This week I’ve been makin’ Whoopie(s)! Sorry, couldn’t resist…
Whoopie Pies, as you may be aware, are an American baked treat that fall somewhere between a cake and biscuit sandwiched with a creamy iced filling (nothing like a pie, in fact). It seems, judging from the brief amount of research I’ve done, that they actually originated in Maine where Amish women would put them in their sons’ and husbands’ lunch boxes whom upon discovering them would exclaim ‘whoopie’!…Yes, it’s true…honest!
They became popular in the UK a few years ago due, in part, to the Hummingbird Bakery in London who famously sold American style baked goods, including cupcakes and the intriguingly named Whoopie Pies. I’d previously read about them but never tasted or cooked them myself. This week I decided to pop my Whoopie Pie cherry and bend it to my very British will.
You cannot have failed to notice (unless you’ve been too busy with your nose in the World Cup) that it’s Wimbledon time; and that also means that strawberry season is in full swing. What better way to consume Wimbledon’s famous strawberries and cream than to sandwich them between a couple of whoopie domes?
Those gorgeous heart shaped berries are everywhere at the moment, including various nooks and crannies in our garden. We began growing a small variety, known as Tumbleberries, a few years ago in a pot on our patio and since then they’ve proceeded to seed themselves all over the place. This year they’ve taken firm residence in our herb patch (little devils) and are going great guns, despite the fact that we’ve done zip-all to nurture them (we’ve not even watered them! In retrospect, we should probably retract any previous smugness at ‘managing to grow’ such wonderful strawberry crops…damn them!).
It’s not just the strawberry plants that are sprouting forth their fruits; our veg patch is a veritable abundance of lush green leaves at the moment. We’ve feasted on the first few courgettes this week and it’s only a matter of days before the various varieties of beans will be ready…exciting times for garden gods and goddesses!
In the meantime, I have it on good authority that we’re due some well-deserved sun this week; hurrah for that. It is therefore your patriotic duty, I feel, to cheer on Mister Murray with a good cup of tea and a cheeky Wimbledon Whoopie – it would be rude not to!

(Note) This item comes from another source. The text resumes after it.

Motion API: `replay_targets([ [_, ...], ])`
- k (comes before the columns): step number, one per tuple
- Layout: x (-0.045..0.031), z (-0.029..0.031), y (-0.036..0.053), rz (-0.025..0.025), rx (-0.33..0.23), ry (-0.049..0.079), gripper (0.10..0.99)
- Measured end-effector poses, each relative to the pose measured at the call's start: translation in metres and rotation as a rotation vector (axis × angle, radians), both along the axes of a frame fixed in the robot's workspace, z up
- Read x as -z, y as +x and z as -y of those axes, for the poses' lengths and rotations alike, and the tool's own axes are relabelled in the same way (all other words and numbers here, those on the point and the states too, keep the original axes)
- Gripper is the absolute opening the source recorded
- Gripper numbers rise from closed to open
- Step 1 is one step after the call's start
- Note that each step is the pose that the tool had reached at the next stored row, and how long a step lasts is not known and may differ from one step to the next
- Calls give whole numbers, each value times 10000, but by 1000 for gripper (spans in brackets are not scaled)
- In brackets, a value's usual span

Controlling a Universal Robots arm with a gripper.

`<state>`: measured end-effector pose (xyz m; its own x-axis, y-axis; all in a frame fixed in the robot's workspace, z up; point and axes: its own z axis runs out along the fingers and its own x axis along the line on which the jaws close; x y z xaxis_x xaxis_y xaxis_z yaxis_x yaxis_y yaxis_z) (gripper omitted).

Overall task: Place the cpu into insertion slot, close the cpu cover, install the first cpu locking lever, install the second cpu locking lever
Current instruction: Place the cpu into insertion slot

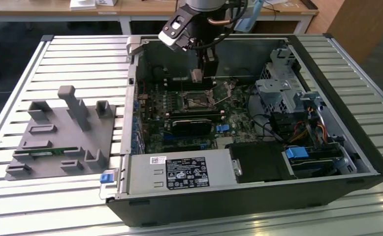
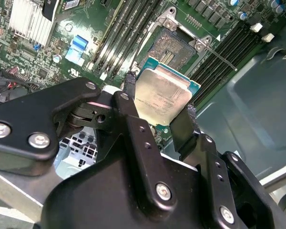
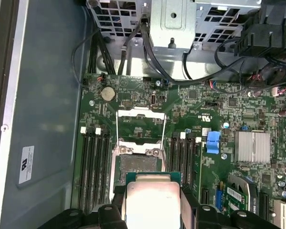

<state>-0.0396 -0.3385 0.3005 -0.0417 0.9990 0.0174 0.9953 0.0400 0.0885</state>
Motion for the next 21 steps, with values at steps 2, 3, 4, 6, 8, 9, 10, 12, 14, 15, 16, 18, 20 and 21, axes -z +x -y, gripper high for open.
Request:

Cooks notes: I used The Hummingbird Bakery’s book for Whoopie cake guidance, as I liked the fact that they use yoghurt and only 1 egg in their recipes. They’re also a successful and very popular bakery, so must know their stuff, right? I tried a lightly spiced vanilla flavour and also a chocolate one, but the general consensus in our house was that the chocolate version wasn’t much cop. Below is an adaptation of their vanilla and cardamom whoopie pie.
Now go forth and make Wimbledon Whoopie(s)!
- 1 extra large egg
- 150g caster sugar (I used Vanilla Caster Sugar for extra flavour)
- 125g plain yoghurt
- 25ml whole milk
- 3 tsp vanilla extract
- 75g unsalted butter, melted
- 270g plain flour
- ¾ tsp bicarbonate of soda
- ¼ tsp baking powder
- 1 tsp caraway seeds, ground in a pestle and mortar
- ½ tsp powdered ginger
- ½ tsp freshly ground nutmeg
- English strawberries – a couple of handfuls
- Pimms – a shot
- Grated zest of an orange and squeeze of the juice
- Pomegranate molasses – a good drizzle
- Sprinkling of caster sugar
- Double cream, approx 250 ml
Begin by whisking the egg and sugar in a large jug or mixing bowl, until pale and fluffy. You can use an electric whisk if you prefer.
In a separate bowl stir together the yoghurt, milk and vanilla extract then add it to the egg mixture.
Pour in the cooled melted butter and stir to combine.
In a separate bowl sift together the flour, spices and raising agents, then add it to the wet batter in two stages, stirring only briefly until just combined.
When the batter has come together, refrigerate for 20-30 minutes.
Preheat oven to 170 deg (150 FAN) and line 2 baking trays with baking paper.
When you’re ready to bake them, simply spoon the mixture into 16 equally sized mounds (8 on each tray) making sure they’re well spaced out as they spread a little when cooked. Place in the oven and bake for 10-13 minutes. They should be lightly golden and keep their shape when lightly pressed. Light light light!
Leave to cool completely.
Macerate the strawberries
Thickly slice your strawberries (5mm or so, so that you get a decent layer in your whoopie pie) and place them in a wide shallow bowl or plate with a lip.
Sprinkle with a little caster sugar, a drizzle of pomegranate molasses, a splosh of Pimms (very ‘British Summertime’!) and the orange zest and juice. Give them a good stir and leave to one side until whoopie assembly time.
When the whoopie pies have thoroughly cooled sandwich two pies with a layer of juicy macerated strawberries and a thick layer of softly whipped double cream (whisked with a little caster sugar, naturally). You may need to slice a little off the bottom whoopie pie layer so that it sits flat on the plate.